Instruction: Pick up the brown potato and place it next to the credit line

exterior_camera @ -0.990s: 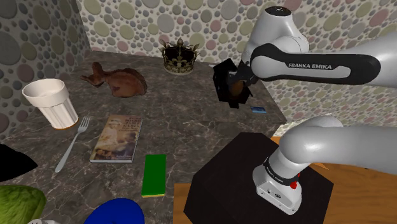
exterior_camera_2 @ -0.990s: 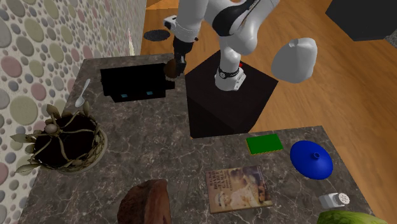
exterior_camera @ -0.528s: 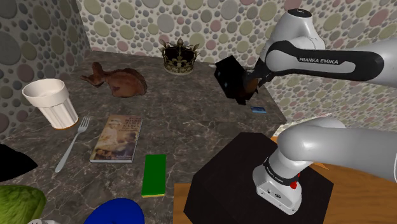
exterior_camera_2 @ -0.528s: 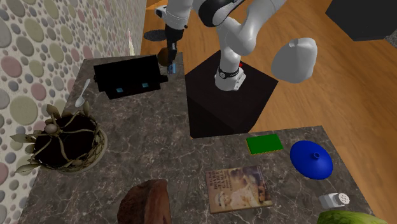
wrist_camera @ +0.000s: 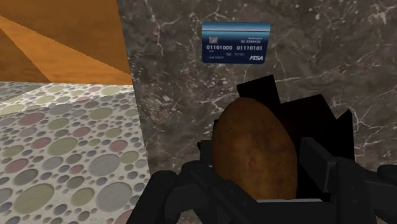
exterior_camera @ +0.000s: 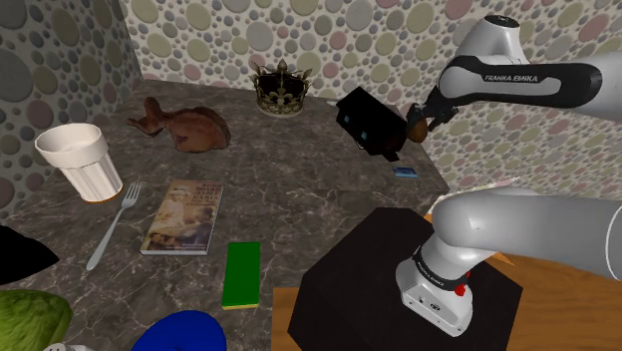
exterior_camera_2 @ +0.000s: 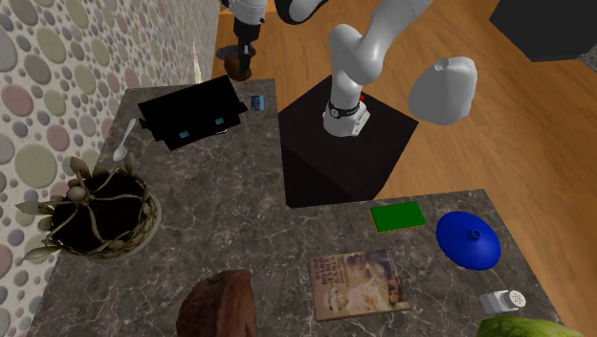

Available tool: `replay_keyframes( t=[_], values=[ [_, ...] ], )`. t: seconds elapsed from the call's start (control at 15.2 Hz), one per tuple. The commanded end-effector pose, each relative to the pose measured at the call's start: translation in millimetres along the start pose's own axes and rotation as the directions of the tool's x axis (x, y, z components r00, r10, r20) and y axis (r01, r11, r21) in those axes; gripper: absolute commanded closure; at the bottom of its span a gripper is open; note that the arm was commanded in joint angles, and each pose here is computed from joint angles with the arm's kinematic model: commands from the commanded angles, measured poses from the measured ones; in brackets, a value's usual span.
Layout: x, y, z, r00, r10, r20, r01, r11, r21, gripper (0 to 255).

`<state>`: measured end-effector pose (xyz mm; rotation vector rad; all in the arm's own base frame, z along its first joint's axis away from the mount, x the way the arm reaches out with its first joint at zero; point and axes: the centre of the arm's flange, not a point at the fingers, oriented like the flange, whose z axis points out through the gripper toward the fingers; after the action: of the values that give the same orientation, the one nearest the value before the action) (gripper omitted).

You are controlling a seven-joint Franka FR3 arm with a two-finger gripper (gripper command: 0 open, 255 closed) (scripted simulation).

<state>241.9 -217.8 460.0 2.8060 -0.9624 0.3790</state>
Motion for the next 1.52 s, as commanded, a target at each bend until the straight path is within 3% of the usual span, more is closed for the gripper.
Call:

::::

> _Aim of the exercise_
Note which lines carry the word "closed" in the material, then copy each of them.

> _Output of the exercise_
You are controlling a seven-joint Franka FR3 arm with a two-finger gripper (gripper command: 0 open, 255 closed) (scripted simulation).
Motion for the next 1.52 s, as commanded, a target at each bend until the straight path is within 3% of the usual span, more is closed for the gripper.

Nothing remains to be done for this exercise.